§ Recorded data
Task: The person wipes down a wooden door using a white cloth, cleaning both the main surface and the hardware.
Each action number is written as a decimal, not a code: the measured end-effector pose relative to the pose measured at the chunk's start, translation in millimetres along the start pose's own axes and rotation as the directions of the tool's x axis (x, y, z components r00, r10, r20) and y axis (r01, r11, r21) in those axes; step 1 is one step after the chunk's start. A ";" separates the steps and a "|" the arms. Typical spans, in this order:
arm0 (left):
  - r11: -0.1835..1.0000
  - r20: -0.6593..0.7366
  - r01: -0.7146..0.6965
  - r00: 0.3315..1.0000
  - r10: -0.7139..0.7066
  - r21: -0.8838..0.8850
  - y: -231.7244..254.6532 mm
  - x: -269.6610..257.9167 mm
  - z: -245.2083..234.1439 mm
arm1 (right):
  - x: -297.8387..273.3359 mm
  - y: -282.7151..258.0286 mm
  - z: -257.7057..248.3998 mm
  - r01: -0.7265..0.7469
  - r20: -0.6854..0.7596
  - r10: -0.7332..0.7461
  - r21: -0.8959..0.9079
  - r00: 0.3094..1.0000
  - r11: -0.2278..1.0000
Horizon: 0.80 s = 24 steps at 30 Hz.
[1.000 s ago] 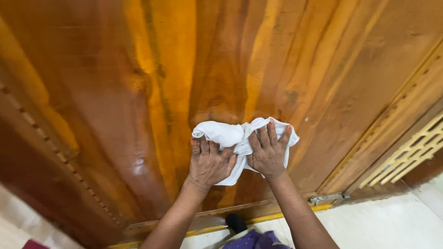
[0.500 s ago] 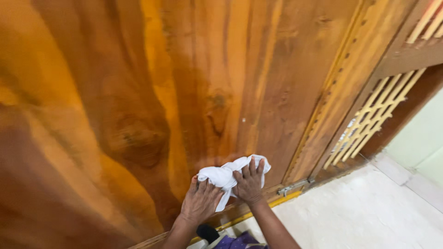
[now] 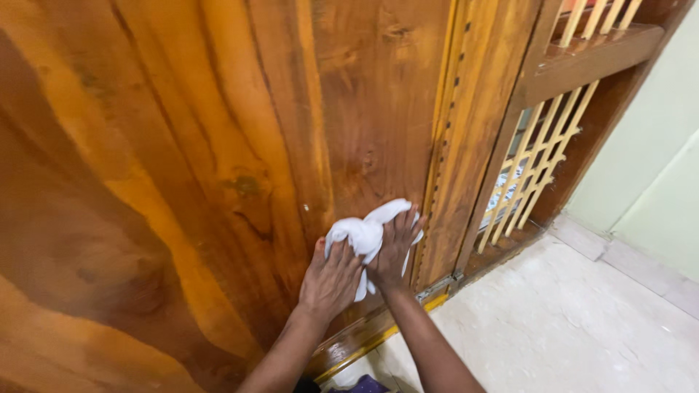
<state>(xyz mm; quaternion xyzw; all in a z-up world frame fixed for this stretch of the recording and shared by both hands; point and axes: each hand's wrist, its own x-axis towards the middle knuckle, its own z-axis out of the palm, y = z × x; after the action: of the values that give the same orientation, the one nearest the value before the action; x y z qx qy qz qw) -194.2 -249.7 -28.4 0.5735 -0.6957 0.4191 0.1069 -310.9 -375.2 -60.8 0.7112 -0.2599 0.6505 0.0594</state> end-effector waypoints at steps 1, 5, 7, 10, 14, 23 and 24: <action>1.000 -0.010 0.008 1.000 -0.008 0.008 3.1 15.7 -0.1 | 12.5 10.8 -4.3 0.002 -0.008 -0.002 -0.020 1.000 1.000; 0.999 0.035 0.020 0.999 -0.019 -0.033 19.7 80.7 0.4 | 65.6 56.9 -24.5 -0.001 -0.069 -0.011 -0.168 0.998 0.986; 1.000 0.005 0.012 1.000 -0.012 -0.013 30.9 109.5 3.5 | 82.9 74.4 -42.2 0.017 -0.017 -0.021 -0.177 1.000 0.984; 0.999 0.011 -0.018 1.000 0.018 0.035 46.4 133.4 12.3 | 88.0 91.6 -60.0 0.023 0.044 -0.015 -0.208 0.999 0.978; 0.982 0.174 -0.182 0.970 0.169 0.059 78.3 133.9 41.4 | 55.9 126.5 -71.3 -0.065 0.105 0.088 -0.198 0.991 0.978; 0.878 0.526 -0.477 0.738 0.424 -0.039 138.2 87.7 101.1 | -87.7 165.0 -52.8 -0.387 0.133 0.405 -0.145 0.904 0.911; 0.878 0.512 -0.477 0.745 0.428 -0.039 139.3 79.5 103.5 | -101.5 158.1 -50.0 -0.410 0.134 0.419 -0.093 0.898 0.907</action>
<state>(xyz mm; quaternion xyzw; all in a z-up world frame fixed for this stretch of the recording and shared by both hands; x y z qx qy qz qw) -308.9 -380.2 -107.2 0.4812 -0.7963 0.2996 -0.2112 -428.2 -460.0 -190.6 0.6844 -0.4294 0.5841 -0.0779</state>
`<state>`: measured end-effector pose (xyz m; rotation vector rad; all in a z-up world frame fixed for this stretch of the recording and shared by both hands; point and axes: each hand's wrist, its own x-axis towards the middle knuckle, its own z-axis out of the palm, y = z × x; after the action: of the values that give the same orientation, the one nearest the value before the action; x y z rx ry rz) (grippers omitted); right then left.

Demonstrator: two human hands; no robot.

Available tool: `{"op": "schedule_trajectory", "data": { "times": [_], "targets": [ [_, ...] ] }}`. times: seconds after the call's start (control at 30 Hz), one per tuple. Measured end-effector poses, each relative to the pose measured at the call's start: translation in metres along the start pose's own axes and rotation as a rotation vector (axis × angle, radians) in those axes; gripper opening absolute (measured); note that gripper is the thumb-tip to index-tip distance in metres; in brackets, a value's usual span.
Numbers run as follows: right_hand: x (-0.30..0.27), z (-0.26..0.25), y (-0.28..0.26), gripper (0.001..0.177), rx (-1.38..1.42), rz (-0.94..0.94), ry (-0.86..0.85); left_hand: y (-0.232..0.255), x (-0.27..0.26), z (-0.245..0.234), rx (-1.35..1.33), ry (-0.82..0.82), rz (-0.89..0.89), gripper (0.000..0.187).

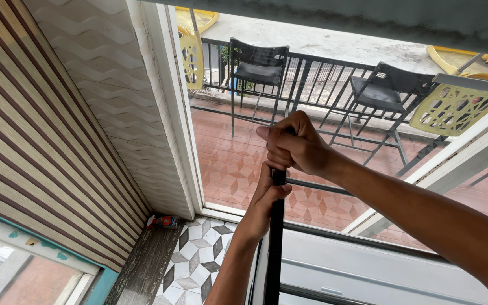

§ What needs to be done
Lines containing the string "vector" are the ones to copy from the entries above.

§ Problem solution
`<state>`: measured end-effector pose (xyz m; rotation vector rad; all in a z-up world frame fixed for this stretch of the recording and shared by both hands; point and axes: each hand's wrist, its own x-axis towards the middle knuckle, its own z-axis out of the palm, y = z × x; after the action: of the values that give the same orientation, the one nearest the value before the action; x y z rx ry rz) (grippers omitted); right then left.
Available tool: `{"op": "schedule_trajectory", "data": { "times": [_], "targets": [ [_, ...] ] }}`. times: seconds after the call's start (control at 30 Hz), one per tuple. Measured end-effector poses, each relative to the pose measured at the call's start: translation in metres along the start pose's own axes and rotation as a rotation vector (axis × angle, radians) in those axes; gripper opening absolute (measured); note that gripper is the thumb-tip to index-tip distance in metres; in brackets, a value's usual span.

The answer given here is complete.